В.А. Маклаков - M.A. Алданову, 20-21 января 1952
Париж, 20 Января [1952[1128]
]Дорогой Марк Александрович,
Я пишу Николаевскому, что согласен войти в Комитет, - и прошу сообщить это Мозли. Сестра звонила В.Н. Буниной и сообщила ей, что мы с Вами ответили утвердительно. Сам Бунин сейчас очень нехорошо себя чувствует; ему делали инъекцию пенисилина [так!]. Она не могла ему передать Вашего
поручения, но та сказала, что знает, что он согласится. Но никакой просьбы что-либо сообщить Николаевскому - он не мог мне по нездоровью передать. Поэтому этот вопрос остался открытым. Может быть, Вы ему напишете.Ксения Ивановна, это Россолимо[1129]

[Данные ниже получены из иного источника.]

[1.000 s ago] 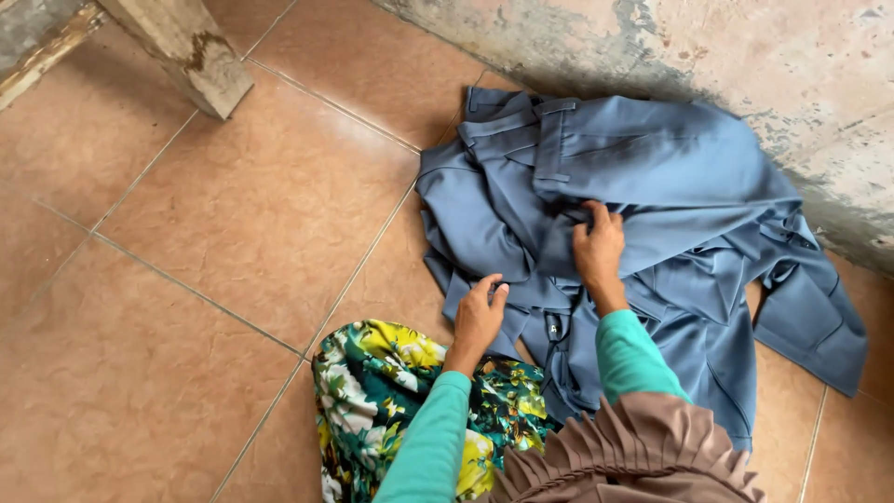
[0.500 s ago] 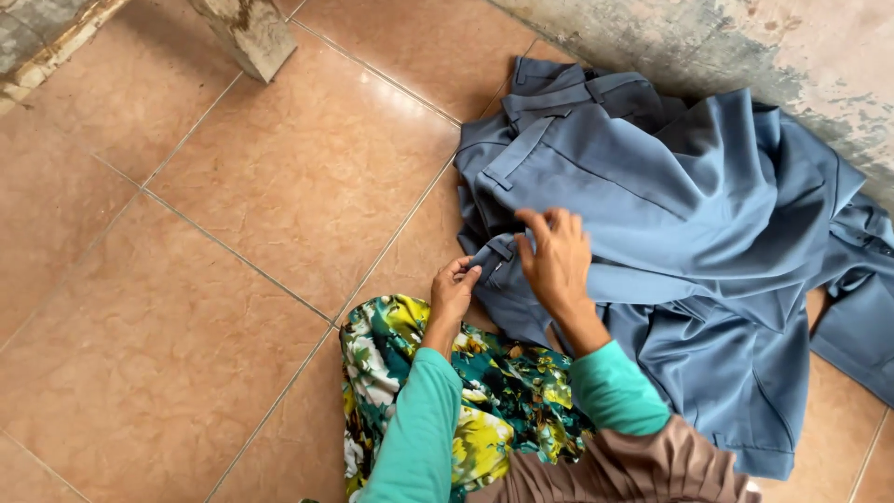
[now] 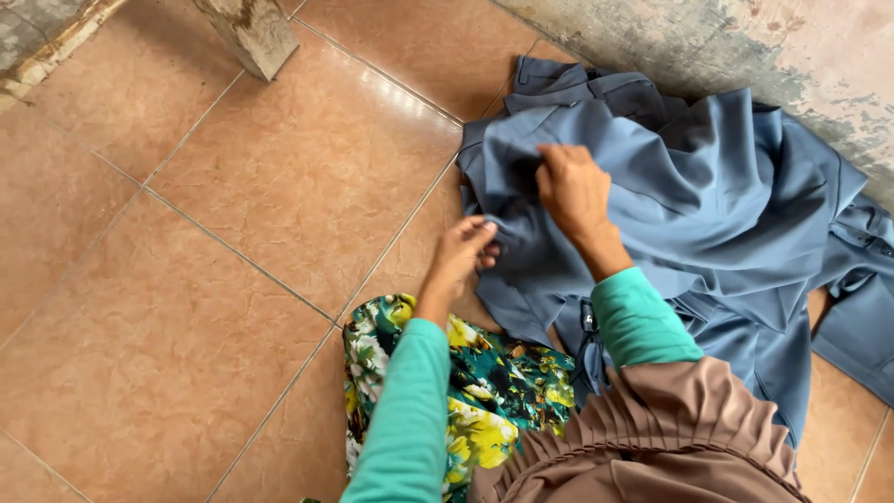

, журналистка очень талантливая, писала под псевдонимом Глобтроттер. Еще до войны, пока она жила в Париже и часто видалась с моей сестрой, она дала мне прочесть рукопись. Она была ее дневник [так в тексте], писанный на Дальнем Востоке во время Японской войны. Она очень живо и патриотично описывала, что видела на самом театре войны, но кроме того и свои личные переживания, молодой девицы, одинокой, попавшей в мужскую, офицерскую, наголодавшуюся среду. Она страдала от своего традиционного девичества, но по воспитанию и традициям не захотела отдаться без замужества. Все это она описывает без всякой порнографии, но с большей откровенностью, чего обыкновенно женщины не делают или не публикуют. Кончила тем, что нашла суженого и вышла замуж, на этом окончились ее воспоминания.